Señala que por todo lo expuesto y con el derecho que tiene a ser juzgado en un tiempo razonable, al amparo del art. 18 de la Constitución Política del Estado recurre de Hábeas Corpus por retardación de justicia, al no haberse dictado sentencia en primera instancia de acuerdo a lo establecido en el art. 17-1)-c) de la Ley Nº 1685 y no existir otro recurso para reparar su derecho a la libertad, pues las normas procesales son de orden público y de cumplimiento obligatorio conforme al art. 90 del Código de Procedimiento Civil, siendo aplicable el referido art. 18 aunque hubieren otros recursos extraordinarios, pues el Hábeas Corpus no está subordinado a tales recursos ya que tiene preferencia según el art. 228 de la Constitución. Concluye solicitando se le conceda el derecho a la libertad provisional y se recepcione su juramento de conformidad al art. 7 y 9 de la Ley Nº 1685.
CONSIDERANDO: Que, instalada la Audiencia Pública el 27 de mayo de 2000, cual consta a fs. 13 y vta. de obrados, el recurrente por medio de su abogado, ratifica in - extenso en los fundamentos de su demanda y amplía señalando que “ni siquiera se ha recibido la confesión”, que su petición de libertad provisional no ha sido resuelta en 20 días, infringiéndose lo dispuesto en el art. 109 de la Ley No. 1008 modificado por el art. 20 de la Ley Nº 1685, por lo que pide se declare procedente el Recurso y se disponga su inmediata libertad.
Por su parte, la autoridad recurrida presente, presta informe indicando que el expediente de la causa, recién fue puesto a su conocimiento en marzo y que sus colegas se excusaron de conocer el presente Recurso. Aduce que la solicitud no se ha resuelto por el “excesivo trabajo” (sic), empero hace conocer tanto al Tribunal como a los demandantes que existe un Auto de 25 de mayo de 2000, que concede el beneficio impetrado.

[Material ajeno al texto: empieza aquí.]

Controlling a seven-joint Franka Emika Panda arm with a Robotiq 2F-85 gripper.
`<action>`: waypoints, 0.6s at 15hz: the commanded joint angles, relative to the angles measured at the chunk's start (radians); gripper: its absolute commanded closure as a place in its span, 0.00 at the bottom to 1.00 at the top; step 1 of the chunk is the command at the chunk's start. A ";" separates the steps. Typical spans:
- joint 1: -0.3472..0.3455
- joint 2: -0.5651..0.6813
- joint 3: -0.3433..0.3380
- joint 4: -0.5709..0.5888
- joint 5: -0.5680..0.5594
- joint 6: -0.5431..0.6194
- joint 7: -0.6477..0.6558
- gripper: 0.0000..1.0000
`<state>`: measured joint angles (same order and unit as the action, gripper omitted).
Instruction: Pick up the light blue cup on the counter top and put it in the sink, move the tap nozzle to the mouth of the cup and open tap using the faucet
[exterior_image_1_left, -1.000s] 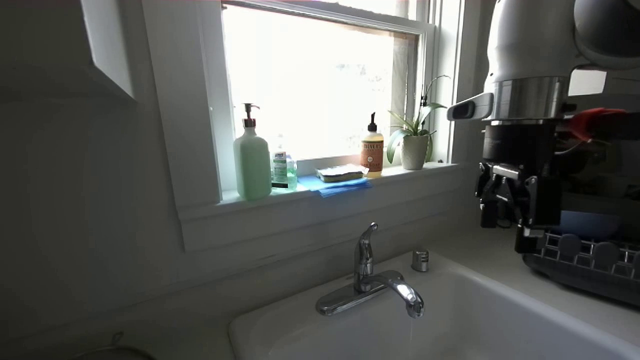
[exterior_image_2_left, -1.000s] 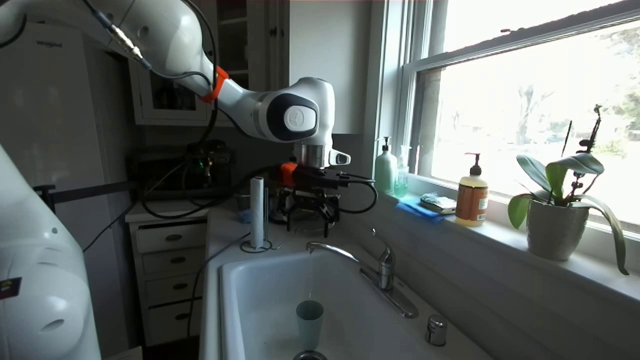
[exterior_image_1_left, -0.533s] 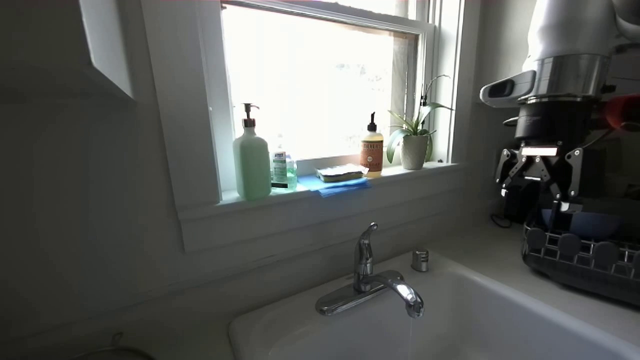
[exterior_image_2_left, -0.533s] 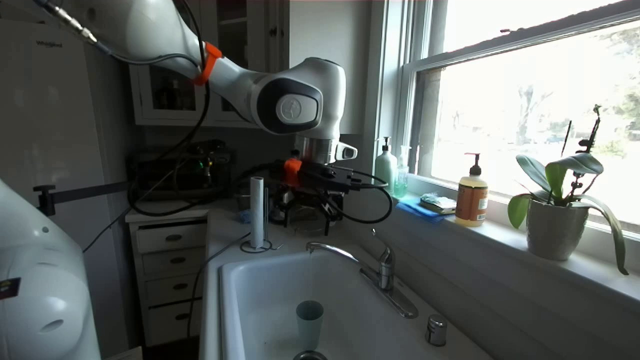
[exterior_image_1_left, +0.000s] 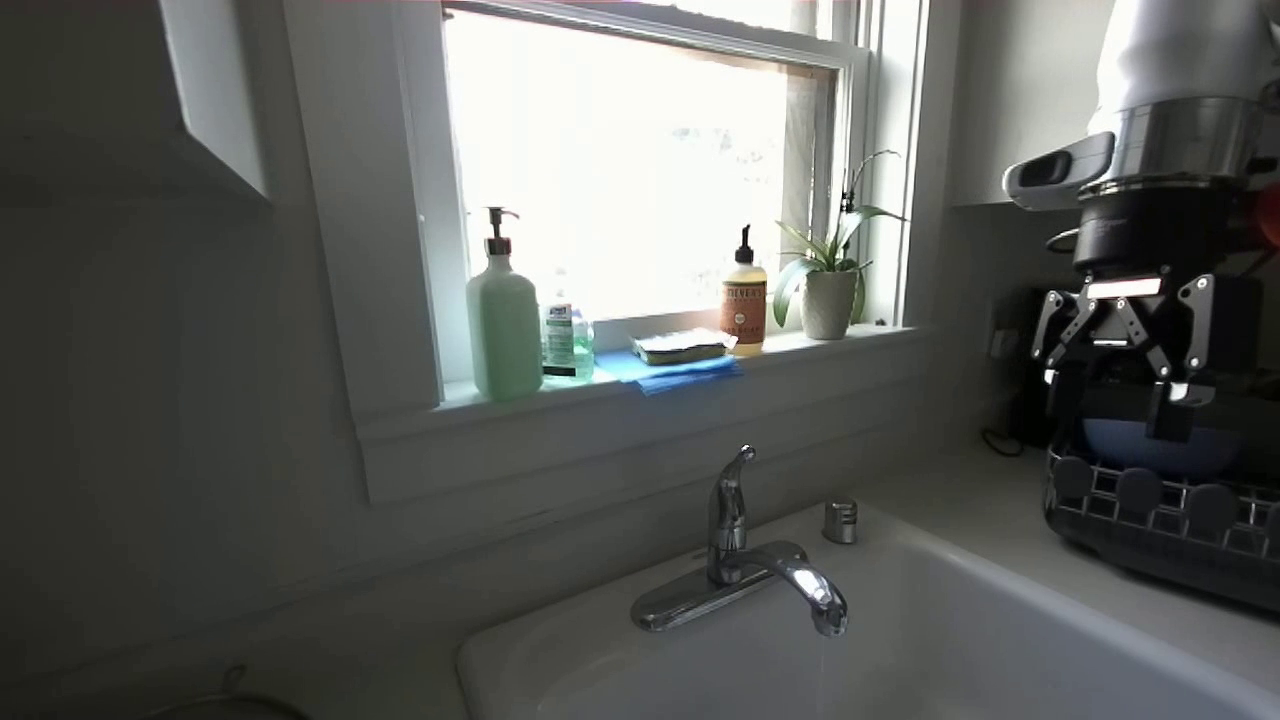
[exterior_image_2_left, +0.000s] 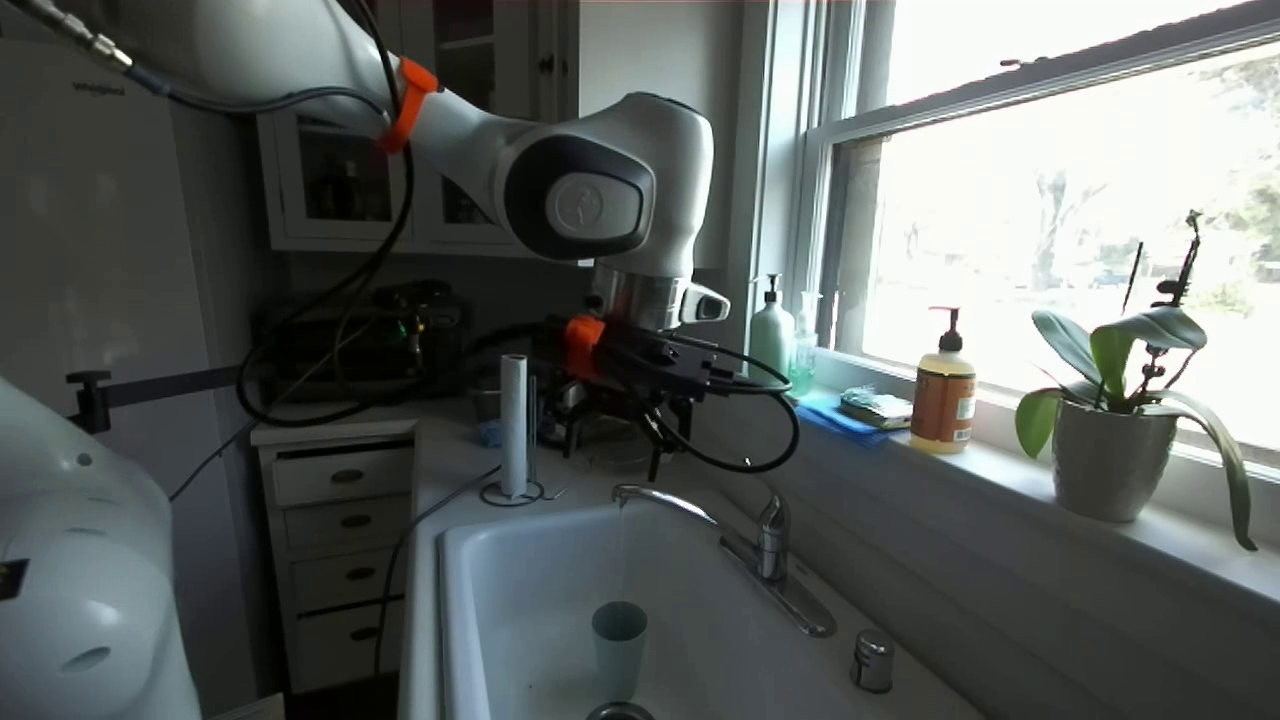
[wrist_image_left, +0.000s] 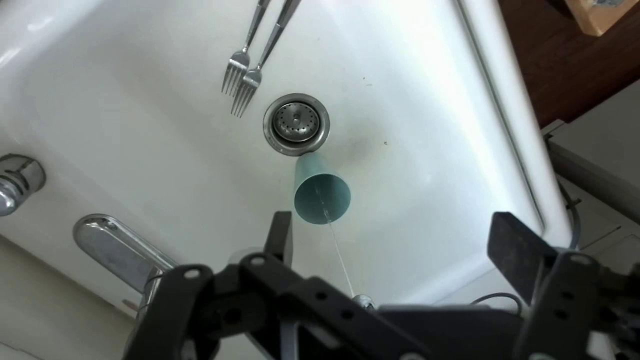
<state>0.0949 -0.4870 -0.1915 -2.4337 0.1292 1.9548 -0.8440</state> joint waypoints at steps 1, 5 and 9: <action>-0.023 -0.040 -0.002 -0.021 0.016 0.005 -0.019 0.00; -0.029 -0.048 -0.003 -0.026 0.022 0.018 -0.012 0.00; -0.027 -0.016 0.005 0.002 0.005 0.001 -0.004 0.00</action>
<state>0.0781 -0.5048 -0.1959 -2.4337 0.1293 1.9587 -0.8440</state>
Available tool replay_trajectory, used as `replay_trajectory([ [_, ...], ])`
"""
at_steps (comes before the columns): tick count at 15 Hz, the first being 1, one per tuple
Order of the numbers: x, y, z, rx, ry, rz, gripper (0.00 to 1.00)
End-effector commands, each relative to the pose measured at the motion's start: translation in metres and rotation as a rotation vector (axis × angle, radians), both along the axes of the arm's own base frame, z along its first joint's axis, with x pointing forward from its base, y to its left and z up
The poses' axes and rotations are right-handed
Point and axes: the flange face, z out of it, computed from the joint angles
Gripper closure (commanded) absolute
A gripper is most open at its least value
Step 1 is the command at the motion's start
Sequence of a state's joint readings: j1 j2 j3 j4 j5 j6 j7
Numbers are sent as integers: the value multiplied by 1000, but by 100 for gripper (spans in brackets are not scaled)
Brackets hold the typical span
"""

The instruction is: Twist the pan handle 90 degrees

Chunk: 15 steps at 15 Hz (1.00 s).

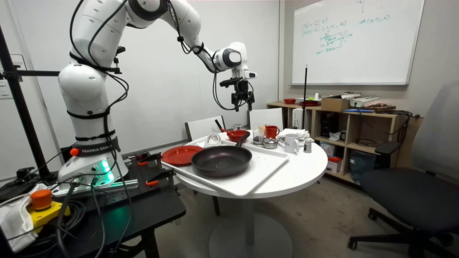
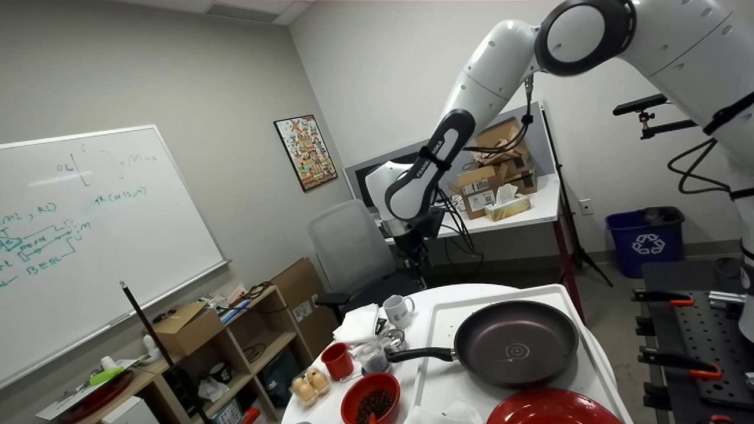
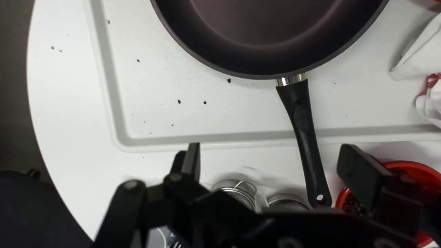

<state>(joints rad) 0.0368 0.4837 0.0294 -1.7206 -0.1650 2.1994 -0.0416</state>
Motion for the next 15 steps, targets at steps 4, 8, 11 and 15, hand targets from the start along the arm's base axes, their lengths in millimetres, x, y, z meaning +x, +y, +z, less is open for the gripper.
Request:
replay_trajectory([
  [4,52,37,-58,39,88,71,0],
  [8,67,65,-75,29,129,129,0],
  [11,75,83,-89,16,168,163,0],
  [15,81,97,-115,-6,222,176,0],
])
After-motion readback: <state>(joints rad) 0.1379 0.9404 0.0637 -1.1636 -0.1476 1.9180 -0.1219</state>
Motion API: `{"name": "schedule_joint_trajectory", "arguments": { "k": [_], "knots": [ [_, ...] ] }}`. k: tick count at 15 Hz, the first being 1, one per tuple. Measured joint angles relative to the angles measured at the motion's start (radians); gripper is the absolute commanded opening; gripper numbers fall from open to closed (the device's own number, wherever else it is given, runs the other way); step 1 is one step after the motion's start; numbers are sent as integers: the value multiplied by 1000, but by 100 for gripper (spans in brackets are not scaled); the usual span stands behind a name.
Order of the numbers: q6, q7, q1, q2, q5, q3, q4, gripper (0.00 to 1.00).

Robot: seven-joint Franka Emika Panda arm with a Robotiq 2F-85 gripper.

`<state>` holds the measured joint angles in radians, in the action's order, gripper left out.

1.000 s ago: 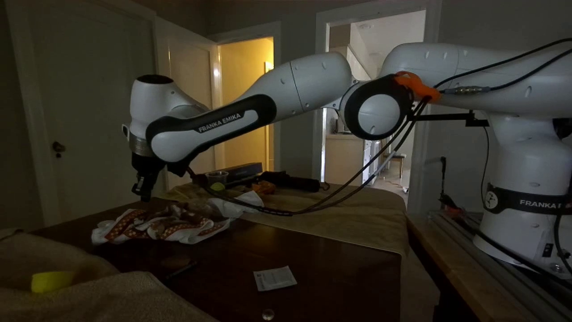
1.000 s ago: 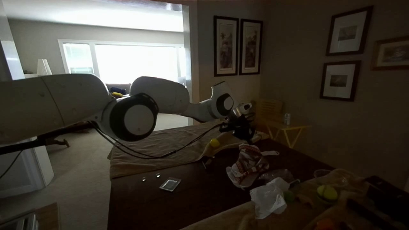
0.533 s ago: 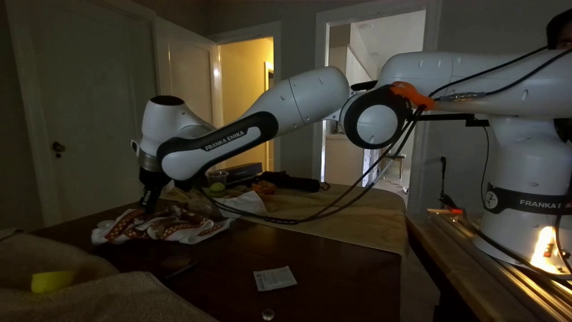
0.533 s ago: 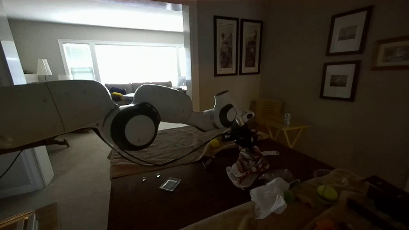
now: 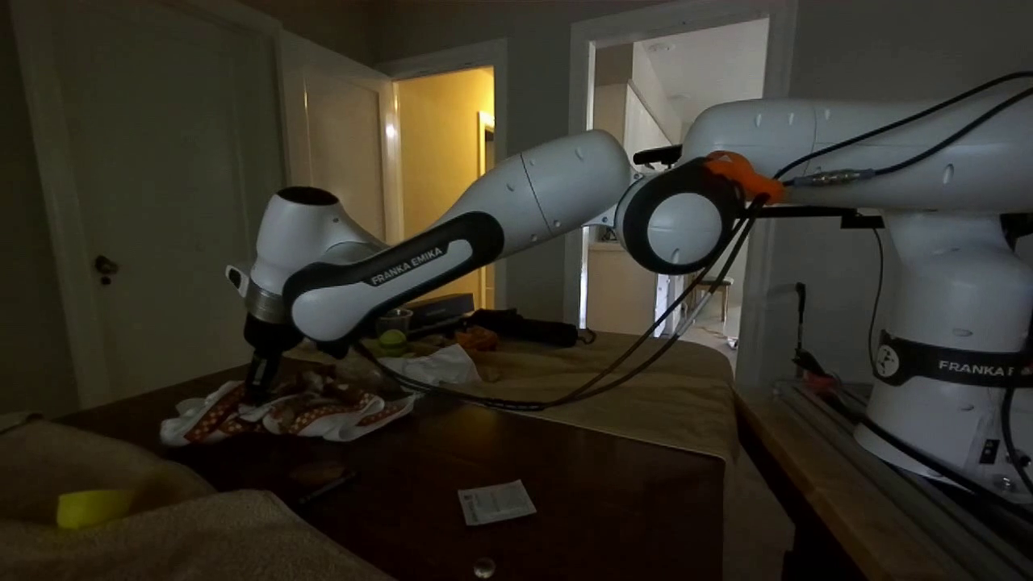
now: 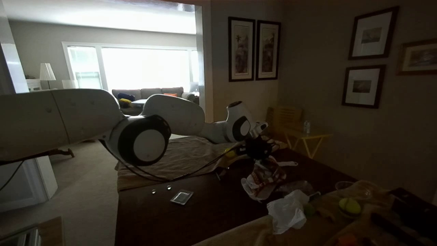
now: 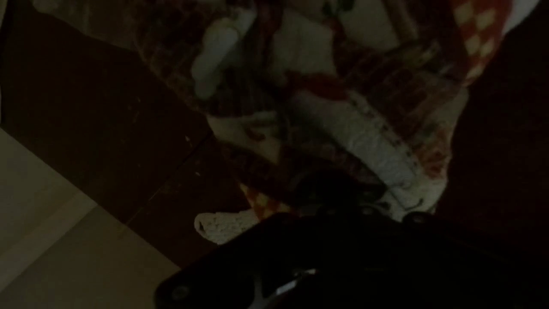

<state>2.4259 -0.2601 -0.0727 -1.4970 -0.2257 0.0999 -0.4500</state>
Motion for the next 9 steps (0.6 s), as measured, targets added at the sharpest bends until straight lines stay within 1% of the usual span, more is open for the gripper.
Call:
{"name": "schedule_joint_trajectory", "arguments": {
  "k": [6,9],
  "knots": [
    [-11,0,-3,5,0,0,9,0],
    [26,21,-6,4,-2,30,7,0]
  ]
}}
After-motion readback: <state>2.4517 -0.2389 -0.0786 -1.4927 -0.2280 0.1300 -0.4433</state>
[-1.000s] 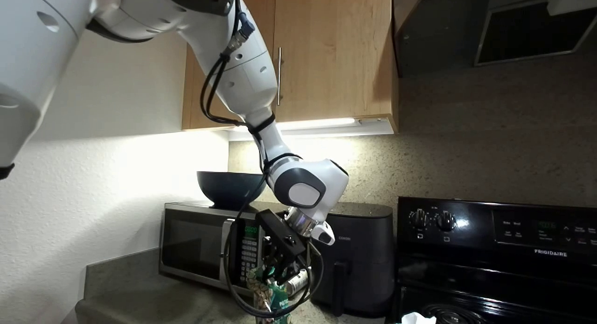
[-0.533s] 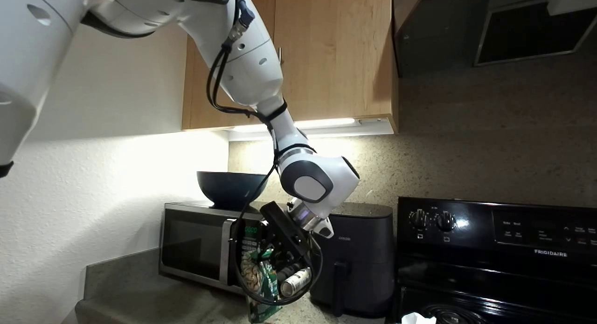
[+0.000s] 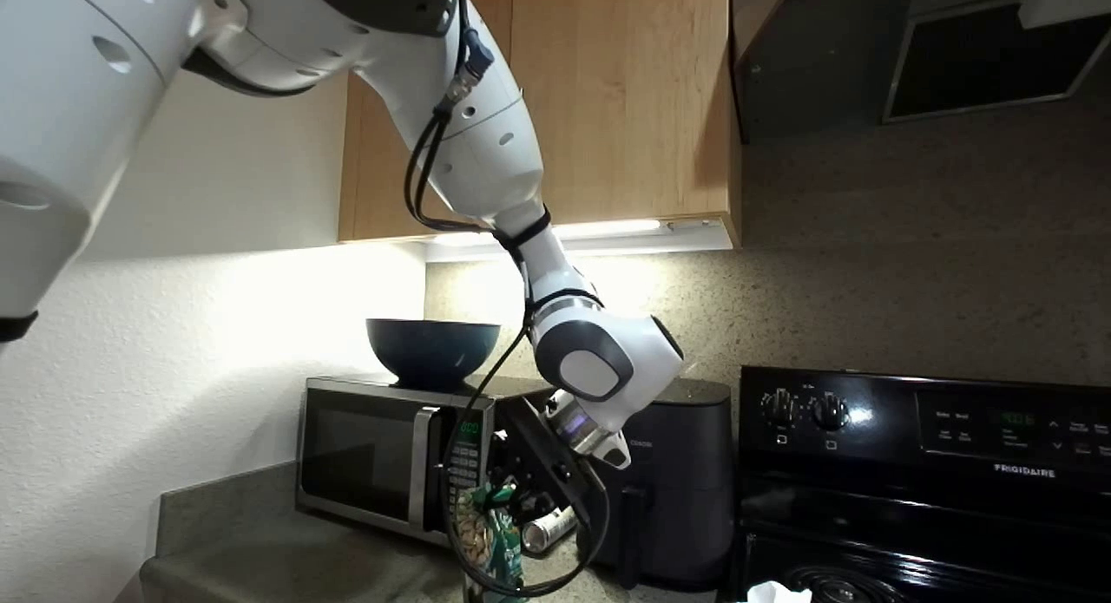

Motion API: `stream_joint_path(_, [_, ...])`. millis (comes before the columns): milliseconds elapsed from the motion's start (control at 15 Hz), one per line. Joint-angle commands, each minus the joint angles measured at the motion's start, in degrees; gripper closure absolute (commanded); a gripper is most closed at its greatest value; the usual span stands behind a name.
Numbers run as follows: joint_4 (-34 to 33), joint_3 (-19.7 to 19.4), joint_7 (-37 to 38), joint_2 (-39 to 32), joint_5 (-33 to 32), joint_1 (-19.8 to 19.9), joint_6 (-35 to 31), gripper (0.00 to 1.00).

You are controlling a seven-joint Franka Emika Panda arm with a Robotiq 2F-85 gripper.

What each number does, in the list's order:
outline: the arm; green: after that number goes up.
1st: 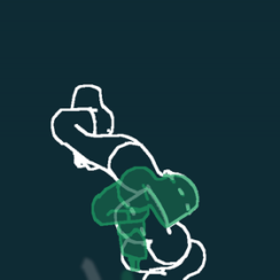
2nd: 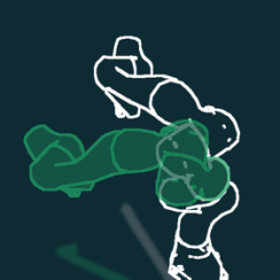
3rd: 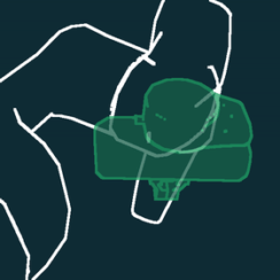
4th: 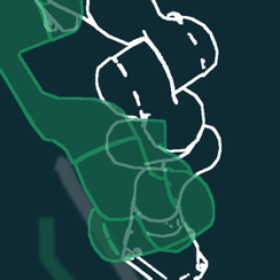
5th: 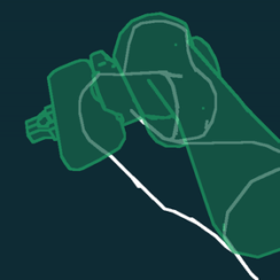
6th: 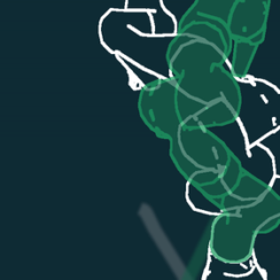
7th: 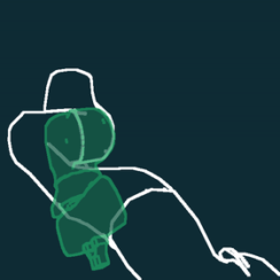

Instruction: Put the green packet upright

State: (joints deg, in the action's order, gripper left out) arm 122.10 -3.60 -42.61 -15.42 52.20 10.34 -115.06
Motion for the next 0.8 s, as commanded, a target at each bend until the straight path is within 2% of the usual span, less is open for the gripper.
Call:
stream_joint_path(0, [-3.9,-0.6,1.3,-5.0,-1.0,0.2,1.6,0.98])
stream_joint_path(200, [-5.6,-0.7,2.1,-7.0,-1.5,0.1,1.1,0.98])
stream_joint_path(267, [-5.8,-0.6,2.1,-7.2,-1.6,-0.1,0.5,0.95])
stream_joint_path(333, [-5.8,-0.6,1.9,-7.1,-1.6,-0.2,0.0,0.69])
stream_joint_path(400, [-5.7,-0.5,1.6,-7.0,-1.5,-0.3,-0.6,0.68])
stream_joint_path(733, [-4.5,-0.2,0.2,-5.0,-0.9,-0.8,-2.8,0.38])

CONSIDERANDO: Que, el Recurso de Hábeas Corpus previsto en el art. 18 de la Constitución Política del Estado, tiene como finalidad única y esencial la protección de la libertad de la persona, cuando es objeto de persecución, detención o procesamiento indebido o ilegal, precepto que es aplicable al caso de Autos, dado que los recurridos incurren en detención indebida y retardación de justicia al no conceder el beneficio impetrado por el recurrente, manteniéndolo en reclusión incluso más allá de los plazos señalados expresamente en la Ley de Fianza Juratoria Contra la Retardación de Justicia Penal, pues en el caso presente, se han cumplido los dieciocho meses de privación de libertad previsto por el art. 17-c) y también el plazo adicional del año prescrito en el art. 22-3) de la misma Ley; y si bien no existe una resolución que rechace la solicitud, el no pronunciamiento sobre la misma dentro del plazo legal importa la violación del Derecho de Libertad, que debe ser reparado y restituido mediante el Recurso planteado, ya que se han cumplido todos los requisitos para gozar del referido Derecho fundamental.